▸ What the exercise asks
Using the listing beneath this task, count the lines with the word "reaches" and write only the result.

▸ Available data
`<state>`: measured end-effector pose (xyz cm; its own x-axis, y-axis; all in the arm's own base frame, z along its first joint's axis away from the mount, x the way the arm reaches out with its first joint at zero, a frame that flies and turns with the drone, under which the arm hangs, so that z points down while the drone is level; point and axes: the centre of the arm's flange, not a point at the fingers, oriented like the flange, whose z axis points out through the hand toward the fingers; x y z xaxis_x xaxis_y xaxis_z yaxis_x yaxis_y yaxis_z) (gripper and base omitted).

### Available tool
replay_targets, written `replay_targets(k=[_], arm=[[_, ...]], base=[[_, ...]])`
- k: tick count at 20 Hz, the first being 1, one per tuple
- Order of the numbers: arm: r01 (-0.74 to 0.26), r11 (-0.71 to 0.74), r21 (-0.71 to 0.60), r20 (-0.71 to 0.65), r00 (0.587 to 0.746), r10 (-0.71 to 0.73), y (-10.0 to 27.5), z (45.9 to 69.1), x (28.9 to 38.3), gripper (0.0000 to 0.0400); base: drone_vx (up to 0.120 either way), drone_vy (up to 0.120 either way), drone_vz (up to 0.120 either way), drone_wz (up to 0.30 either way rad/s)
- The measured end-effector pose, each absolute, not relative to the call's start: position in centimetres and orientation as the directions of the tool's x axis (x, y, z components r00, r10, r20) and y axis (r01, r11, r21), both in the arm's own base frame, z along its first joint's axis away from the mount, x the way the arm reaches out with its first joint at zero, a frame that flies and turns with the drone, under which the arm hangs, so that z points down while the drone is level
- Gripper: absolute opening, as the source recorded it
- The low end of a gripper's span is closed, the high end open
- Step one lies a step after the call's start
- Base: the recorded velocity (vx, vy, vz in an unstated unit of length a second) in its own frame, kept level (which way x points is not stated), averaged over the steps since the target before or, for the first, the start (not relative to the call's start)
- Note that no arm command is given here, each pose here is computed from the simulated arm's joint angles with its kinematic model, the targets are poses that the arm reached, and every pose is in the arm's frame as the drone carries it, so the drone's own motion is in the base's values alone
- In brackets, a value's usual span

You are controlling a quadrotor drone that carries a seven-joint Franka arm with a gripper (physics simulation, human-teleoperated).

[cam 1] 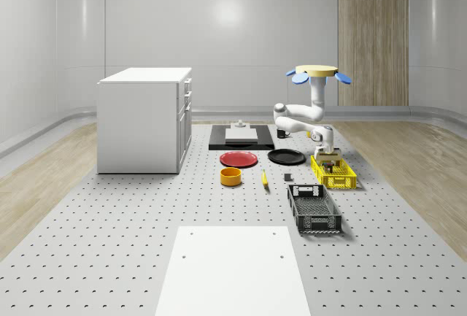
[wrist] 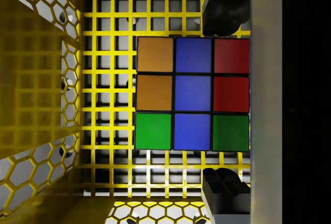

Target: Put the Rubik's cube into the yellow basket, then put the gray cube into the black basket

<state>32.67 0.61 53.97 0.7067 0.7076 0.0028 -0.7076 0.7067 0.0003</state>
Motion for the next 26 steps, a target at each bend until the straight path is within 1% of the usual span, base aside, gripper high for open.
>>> replay_targets(k=[4, 11, 19, 26], arm=[[-0.708, 0.707, 0.0, 0.003, 0.707, 0.708, 0.6, 52.6, 32.67, 0.0393], [-0.707, 0.707, 0.0, 0.002, 0.707, 0.707, 0.6, 49.5, 32.67, 0.0399], [-0.707, 0.707, 0.0, 0.002, 0.707, 0.707, 0.6, 48.0, 32.67, 0.04], [-0.707, 0.707, 0.0, 0.002, 0.707, 0.707, 0.6, 47.1, 32.67, 0.04]], base=[[0.0, 0.0, 0.0, 0.0], [0.0, 0.0, 0.0, 0.0], [0.0, 0.0, 0.0, 0.0], [0.0, -0.114, 0.0, 0.0]])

▸ The completed task
2